Python PyArrow Dataset Writer #542

wjones127 · 2022-01-12T05:18:36Z

Description

We have a PyArrow Dataset reader that works for Delta tables. Looking through the writer, I think we might have enough functionality to create a one.

Here are my rough notes on how that might work:

Use pyarrow.dataset.write_dataset to write the parquet files.
- basename_template could be set to a UUID, guaranteeing file uniqueness.
- existing_data_behavior could be set to overwrite_or_ignore. (Not great behavior if there's ever a UUID collision, though. Might make a ticket to give a better option in PyArrow.)
- file_visitor will be set to a callback that will push the filename and metadata to the back of a list. The metadata contains the file statistics.
Take parameters that determine what kind of transaction. I think initial support should be for an Append and Overwrite, including support for creating a new table. But need to leave room in API for update, delete, and merge.
- Is there any standard for CommitInfo in delta-rs?
Use create_transaction to create the transaction, using the file path and stats retrieved earlier.
Use try_commit_transaction to commit it.

There's probably some protocol details I am overlooking, so would welcome any guidance.

The text was updated successfully, but these errors were encountered:

wjones127 · 2022-02-24T04:48:07Z

API Draft

Standalone function for writing, to allow for idempotent create or append/overwrite:

def write_deltalake(
    table: Union[str, DeltaTable],
    data,
    mode: Literal['append', 'overwrite'] = 'append',
    backend: str = 'pyarrow'
):
    pass

I'm thinking backend parameter would function similar to the engine parameter in parquet fuctions in Pandas (example). For now PyArrow might be the only backend, but I foresee we could also support a Datafusion based one.

Add methods to DeltaTable for operations.

class DeltaTable:
    ...
    def write(self, data, mode: Literal['append', 'overwrite'] = 'append', backend: str = 'pyarrow'):
        write_deltalake(self, data, mode, backend)

    def delete_where(self, where_expr, backend: str = 'pyarrow'):
        '''Delete rows matching the expression'''
        pass

    def update(self, where_expr, set_values: Dict[str, Any], backend: str = 'pyarrow'):
        '''Modify values in rows matching the expression'''
        pass

I'll leave the signature for merge for later; it likely involves a builder.

Draft Usage Docs

For overwrites and appends, use write_deltalake(). If the table does not
already exist, it will be created. The data parameter will accept a Pandas
DataFrame, a PyArrow Table, or an iterator of PyArrow Record Batches.

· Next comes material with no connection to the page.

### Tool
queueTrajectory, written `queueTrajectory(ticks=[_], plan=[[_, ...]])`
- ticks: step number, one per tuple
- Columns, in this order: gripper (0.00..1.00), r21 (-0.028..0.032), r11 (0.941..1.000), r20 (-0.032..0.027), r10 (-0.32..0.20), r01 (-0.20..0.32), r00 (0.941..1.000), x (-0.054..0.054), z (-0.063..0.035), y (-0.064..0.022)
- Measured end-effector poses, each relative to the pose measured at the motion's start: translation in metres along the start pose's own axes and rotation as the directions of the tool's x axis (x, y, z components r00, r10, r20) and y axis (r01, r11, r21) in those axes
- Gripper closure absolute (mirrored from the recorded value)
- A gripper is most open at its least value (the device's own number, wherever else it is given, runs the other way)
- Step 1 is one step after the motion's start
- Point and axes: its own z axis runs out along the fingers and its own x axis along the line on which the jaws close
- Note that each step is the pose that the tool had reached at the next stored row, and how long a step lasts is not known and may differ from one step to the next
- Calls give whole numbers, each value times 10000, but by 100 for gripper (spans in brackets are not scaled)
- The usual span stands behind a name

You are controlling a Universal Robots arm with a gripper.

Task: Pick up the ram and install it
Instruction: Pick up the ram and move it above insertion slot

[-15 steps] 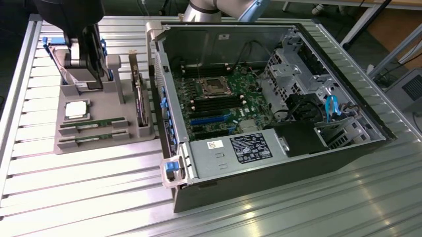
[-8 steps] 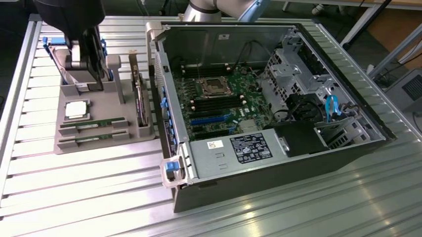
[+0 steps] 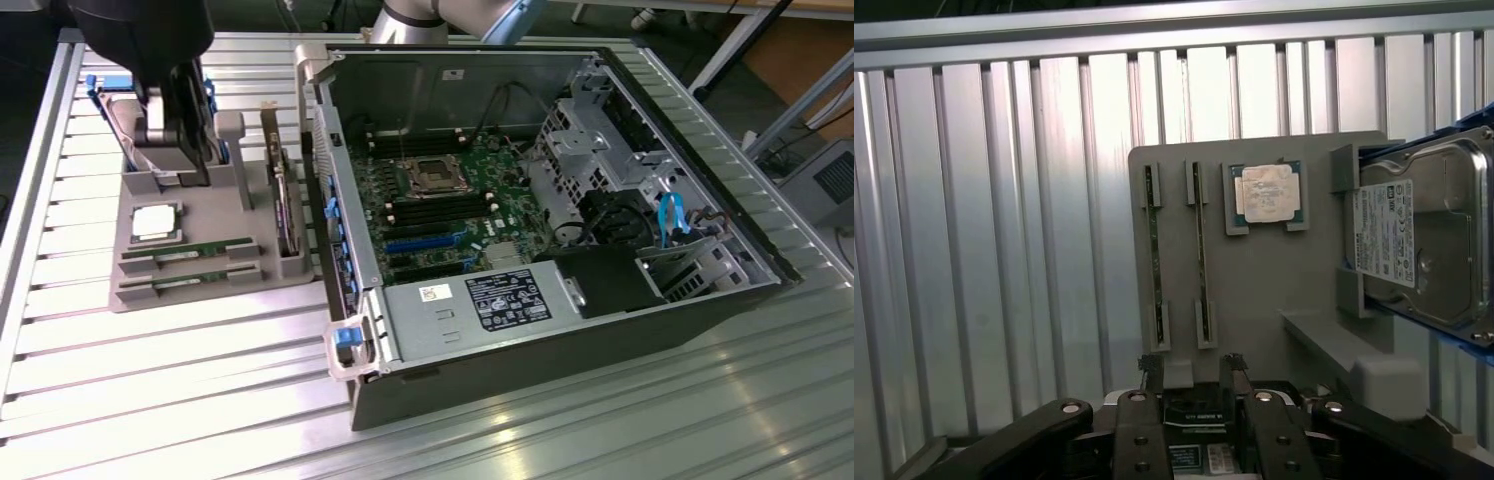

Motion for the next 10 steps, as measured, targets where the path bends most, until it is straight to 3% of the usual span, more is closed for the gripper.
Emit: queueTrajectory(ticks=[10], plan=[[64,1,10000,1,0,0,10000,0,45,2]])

from deltalake.writer import write_deltalake
df = pd.DataFrame({'x': [1, 2, 3]})
write_deltalake('path/to/table', df)

By default, writes append to the table. To overwrite, pass in mode='overwrite':

write_deltalake('path/to/table', df, mode='overwrite')

If you have a DeltaTable object, you can also call the DeltaTable.write()
method:

DeltaTable('path/to/table').write(df, mode='overwrite')

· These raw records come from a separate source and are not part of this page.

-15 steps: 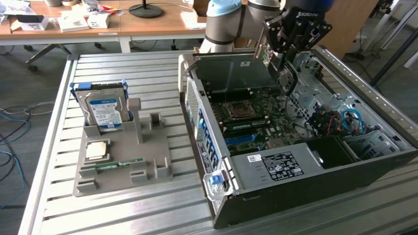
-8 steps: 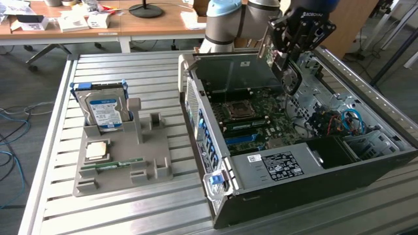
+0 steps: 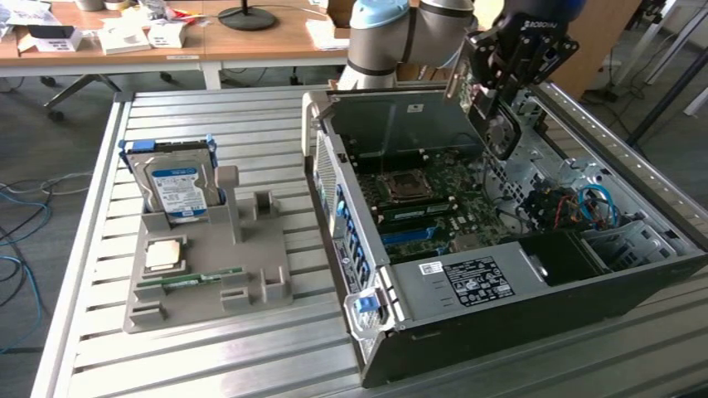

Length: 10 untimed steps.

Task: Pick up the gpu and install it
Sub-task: 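Pick up the gpu and move the gpu toward the slot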

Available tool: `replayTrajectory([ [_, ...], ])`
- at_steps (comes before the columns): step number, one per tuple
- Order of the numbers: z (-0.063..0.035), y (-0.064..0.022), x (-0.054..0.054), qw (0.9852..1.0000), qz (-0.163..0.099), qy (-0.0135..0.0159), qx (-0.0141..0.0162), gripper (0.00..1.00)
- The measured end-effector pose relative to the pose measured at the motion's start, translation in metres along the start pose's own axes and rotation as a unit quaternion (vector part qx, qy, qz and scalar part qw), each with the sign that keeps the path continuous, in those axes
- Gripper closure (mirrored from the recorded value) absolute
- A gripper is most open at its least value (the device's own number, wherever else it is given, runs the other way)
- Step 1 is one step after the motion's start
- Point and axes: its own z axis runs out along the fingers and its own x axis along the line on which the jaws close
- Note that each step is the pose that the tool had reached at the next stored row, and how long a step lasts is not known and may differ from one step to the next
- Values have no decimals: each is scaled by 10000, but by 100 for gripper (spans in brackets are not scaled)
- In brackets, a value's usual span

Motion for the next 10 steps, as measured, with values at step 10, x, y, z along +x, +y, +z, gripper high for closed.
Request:
replayTrajectory([
  [10,4,7,-145,10000,-31,2,-1,73],
])
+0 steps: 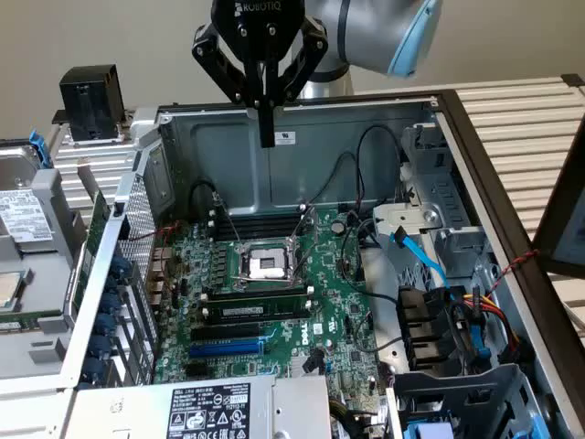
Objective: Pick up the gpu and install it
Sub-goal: 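Reach for the gpu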
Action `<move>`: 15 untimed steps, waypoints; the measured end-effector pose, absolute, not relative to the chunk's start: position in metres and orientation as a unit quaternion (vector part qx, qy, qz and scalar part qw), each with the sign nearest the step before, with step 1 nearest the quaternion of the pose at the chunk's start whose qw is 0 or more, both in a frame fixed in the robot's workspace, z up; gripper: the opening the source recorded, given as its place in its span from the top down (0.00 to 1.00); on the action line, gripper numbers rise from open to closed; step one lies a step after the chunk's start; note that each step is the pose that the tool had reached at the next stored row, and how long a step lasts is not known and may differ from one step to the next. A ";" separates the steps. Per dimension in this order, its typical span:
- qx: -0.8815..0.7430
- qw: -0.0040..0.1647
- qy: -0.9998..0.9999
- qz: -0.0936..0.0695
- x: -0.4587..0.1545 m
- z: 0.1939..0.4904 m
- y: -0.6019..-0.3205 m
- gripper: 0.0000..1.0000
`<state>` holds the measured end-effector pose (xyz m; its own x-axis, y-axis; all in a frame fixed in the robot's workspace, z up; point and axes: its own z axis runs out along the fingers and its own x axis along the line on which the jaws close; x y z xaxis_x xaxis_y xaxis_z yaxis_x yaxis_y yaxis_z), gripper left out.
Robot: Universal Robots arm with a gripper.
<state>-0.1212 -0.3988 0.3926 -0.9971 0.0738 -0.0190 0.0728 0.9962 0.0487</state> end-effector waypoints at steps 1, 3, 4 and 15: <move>0.037 0.010 0.999 0.024 -0.121 0.393 -0.399 0.89; 0.037 0.010 0.999 0.024 -0.121 0.393 -0.399 0.89; 0.037 0.010 0.999 0.024 -0.121 0.393 -0.399 0.89; 0.037 0.011 0.999 0.024 -0.131 0.393 -0.399 0.89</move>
<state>-0.1307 -0.3988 0.3927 -0.9971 0.0740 -0.0202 0.0729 0.9961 0.0487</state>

To delete rows based on an expression, use DeltaTable.delete()

from deltalake.writer import delete_deltalake
import pyarrow.dataset as ds
DeltaTable('path/to/table').delete(ds.field('x') == 2)

To update a subset of rows with new values, use

 from deltalake.writer import delete_deltalake
 import pyarrow.dataset as ds
 # Increment y where x = 2
 DeltaTable('path/to/table').update(
     where_expr=ds.field('x') == 2,
     set_values={
         'y': ds.field('y') + 1
    }
)

GraemeCliffe-inspirato · 2022-02-26T01:47:59Z

I'm not sure what the convention is, but it might be a good idea to have overwrite be the default argument for mode of .write()

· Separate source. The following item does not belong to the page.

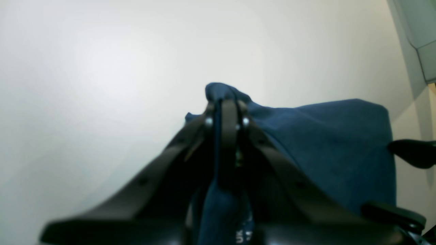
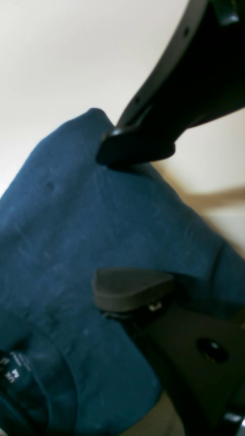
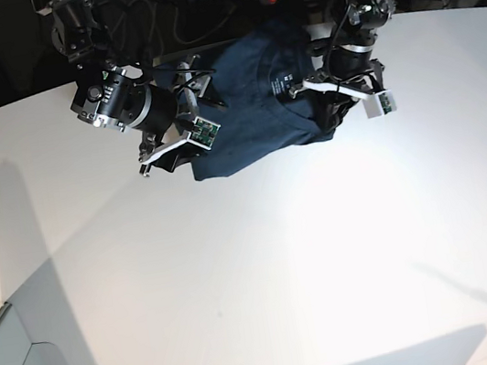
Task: Fold the T-shirt properly
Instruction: 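Grasp the bundle's sides with both grippers and lift it, then rotate the bundle and set it down flat with both grippers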
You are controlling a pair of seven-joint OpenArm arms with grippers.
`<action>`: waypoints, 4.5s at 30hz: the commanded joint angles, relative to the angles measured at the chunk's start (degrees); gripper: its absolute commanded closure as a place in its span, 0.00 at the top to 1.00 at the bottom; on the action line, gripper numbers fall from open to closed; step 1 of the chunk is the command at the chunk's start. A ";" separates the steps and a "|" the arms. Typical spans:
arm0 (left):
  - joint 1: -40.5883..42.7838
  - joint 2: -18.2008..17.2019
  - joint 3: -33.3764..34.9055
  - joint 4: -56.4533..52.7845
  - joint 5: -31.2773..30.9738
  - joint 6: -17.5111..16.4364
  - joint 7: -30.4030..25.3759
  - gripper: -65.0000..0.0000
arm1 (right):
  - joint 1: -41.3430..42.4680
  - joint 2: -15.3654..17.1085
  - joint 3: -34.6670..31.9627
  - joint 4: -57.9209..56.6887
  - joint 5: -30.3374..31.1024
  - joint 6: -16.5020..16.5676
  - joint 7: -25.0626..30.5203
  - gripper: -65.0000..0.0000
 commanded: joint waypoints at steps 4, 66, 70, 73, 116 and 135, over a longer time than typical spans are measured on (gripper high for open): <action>-0.18 0.04 0.56 -1.22 -0.67 -0.48 -1.07 0.00 | 0.59 -0.06 -0.11 0.76 0.92 0.89 1.28 0.68; 10.20 -1.63 3.46 -2.71 -11.04 -0.57 -1.07 0.55 | -1.52 0.03 0.68 6.30 0.65 0.89 1.02 0.69; 9.67 -2.69 3.73 -5.00 -11.22 -0.57 -1.07 0.45 | -1.61 -0.14 3.49 6.47 0.92 0.89 1.02 0.69; 9.49 -3.04 3.81 -6.58 -11.57 -0.57 -1.16 0.33 | -1.52 -0.14 5.34 6.47 0.92 0.89 1.02 0.68; -65.32 -10.07 78.10 -55.02 0.39 -16.22 -3.97 0.00 | -4.60 -3.48 36.72 6.56 0.92 0.89 1.02 0.68; -66.46 -10.42 74.85 -43.85 12.26 -16.04 -3.09 0.33 | -5.48 -3.48 36.72 6.65 0.83 0.89 1.02 0.68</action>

wjones127 · 2022-02-26T17:27:14Z

I'm not sure what the convention is, but it might be a good idea to have overwrite be the default argument for mode of .write()

The default in PySpark (which I think most users will be coming from) is to error if any data already exists.

https://spark.apache.org/docs/latest/api/python/reference/api/pyspark.sql.DataFrameWriter.saveAsTable.html?highlight=saveastable#pyspark.sql.DataFrameWriter.saveAsTable

That makes sense for the standalone function write_deltalake(), but maybe not as much for the method on DeltaTable, since in that case I think you always have some data there. Maybe there should be DeltaTable.append() and DeltaTable.overwrite() methods, rather than a DeltaTable.write()?

GraemeCliffe-inspirato · 2022-04-07T00:19:30Z

@wjones127 I'm interested in helping support this but haven't contributed to the project before. Are any of these reasonable for a first time contributor?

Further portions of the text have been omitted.